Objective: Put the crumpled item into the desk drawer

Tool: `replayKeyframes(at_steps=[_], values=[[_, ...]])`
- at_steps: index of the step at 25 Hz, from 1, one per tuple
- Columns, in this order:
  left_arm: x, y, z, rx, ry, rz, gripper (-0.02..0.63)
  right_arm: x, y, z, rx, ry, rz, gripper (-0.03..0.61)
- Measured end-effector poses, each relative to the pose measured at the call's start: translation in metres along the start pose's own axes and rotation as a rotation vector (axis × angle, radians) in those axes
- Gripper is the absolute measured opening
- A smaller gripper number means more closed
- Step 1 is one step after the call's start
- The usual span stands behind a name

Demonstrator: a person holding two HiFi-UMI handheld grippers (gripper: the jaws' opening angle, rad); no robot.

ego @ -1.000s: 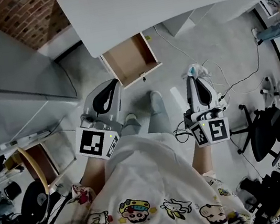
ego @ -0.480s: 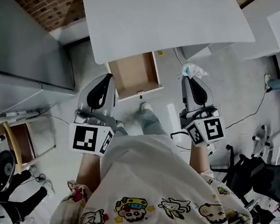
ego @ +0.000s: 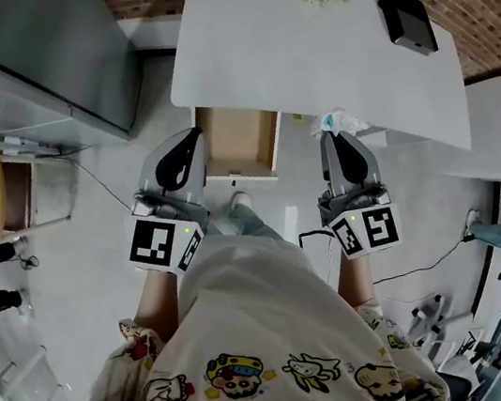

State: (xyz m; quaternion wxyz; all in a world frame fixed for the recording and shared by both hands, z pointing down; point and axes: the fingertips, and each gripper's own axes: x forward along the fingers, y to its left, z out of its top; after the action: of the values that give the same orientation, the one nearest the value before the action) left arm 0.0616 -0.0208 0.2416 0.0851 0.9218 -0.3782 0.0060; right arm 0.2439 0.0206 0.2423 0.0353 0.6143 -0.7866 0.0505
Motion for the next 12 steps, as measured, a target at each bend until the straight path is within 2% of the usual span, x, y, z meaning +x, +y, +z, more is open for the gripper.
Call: replayKeyframes(at_steps=[5,12], values=[[-0.015,0.006,-0.008,-0.02,0.005,0.095,-0.003,0.013,0.008,-0.005,-0.015,0.025,0.096,0.012],[-0.034,0.025,-0.018,-0.032,0.02,0.152,-0.003,0.033,0.031,-0.022,-0.02,0.076,0.164,0.012]])
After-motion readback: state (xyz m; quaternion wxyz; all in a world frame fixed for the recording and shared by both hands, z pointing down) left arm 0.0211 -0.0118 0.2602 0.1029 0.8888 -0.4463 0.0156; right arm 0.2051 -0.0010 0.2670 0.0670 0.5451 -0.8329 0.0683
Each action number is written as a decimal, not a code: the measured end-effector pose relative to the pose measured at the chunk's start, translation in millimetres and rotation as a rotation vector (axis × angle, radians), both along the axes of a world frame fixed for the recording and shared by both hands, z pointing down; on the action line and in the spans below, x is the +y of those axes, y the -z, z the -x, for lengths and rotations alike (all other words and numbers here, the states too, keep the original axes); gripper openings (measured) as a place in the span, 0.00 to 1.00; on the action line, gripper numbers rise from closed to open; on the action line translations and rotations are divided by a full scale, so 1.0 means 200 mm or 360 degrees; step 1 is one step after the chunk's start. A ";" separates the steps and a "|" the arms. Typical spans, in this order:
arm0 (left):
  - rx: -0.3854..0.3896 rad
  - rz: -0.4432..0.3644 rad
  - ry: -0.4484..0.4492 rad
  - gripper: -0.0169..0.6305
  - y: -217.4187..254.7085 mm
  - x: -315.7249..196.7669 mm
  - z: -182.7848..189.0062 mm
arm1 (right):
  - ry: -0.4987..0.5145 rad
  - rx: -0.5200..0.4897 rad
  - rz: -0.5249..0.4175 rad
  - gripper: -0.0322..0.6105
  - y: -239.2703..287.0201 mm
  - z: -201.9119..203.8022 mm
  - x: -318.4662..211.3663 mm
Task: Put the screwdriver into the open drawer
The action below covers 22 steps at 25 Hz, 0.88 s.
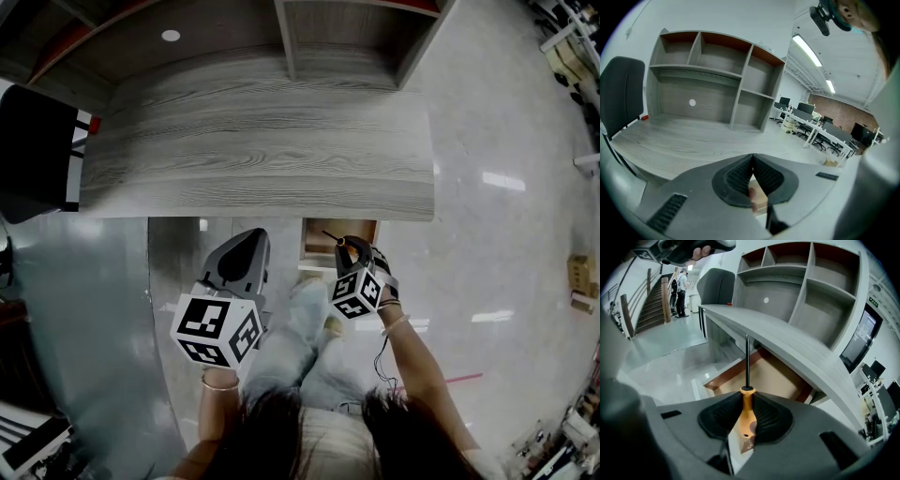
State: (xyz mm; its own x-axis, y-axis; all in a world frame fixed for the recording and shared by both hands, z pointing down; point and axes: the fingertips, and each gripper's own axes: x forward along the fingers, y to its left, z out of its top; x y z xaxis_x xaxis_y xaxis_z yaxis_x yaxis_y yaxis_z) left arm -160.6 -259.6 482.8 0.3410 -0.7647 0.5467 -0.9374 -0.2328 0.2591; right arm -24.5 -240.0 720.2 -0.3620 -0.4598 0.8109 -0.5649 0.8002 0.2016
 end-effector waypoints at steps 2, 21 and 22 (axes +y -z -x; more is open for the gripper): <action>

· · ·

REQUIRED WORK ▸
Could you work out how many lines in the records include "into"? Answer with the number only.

ANSWER TO THIS TASK ▸
2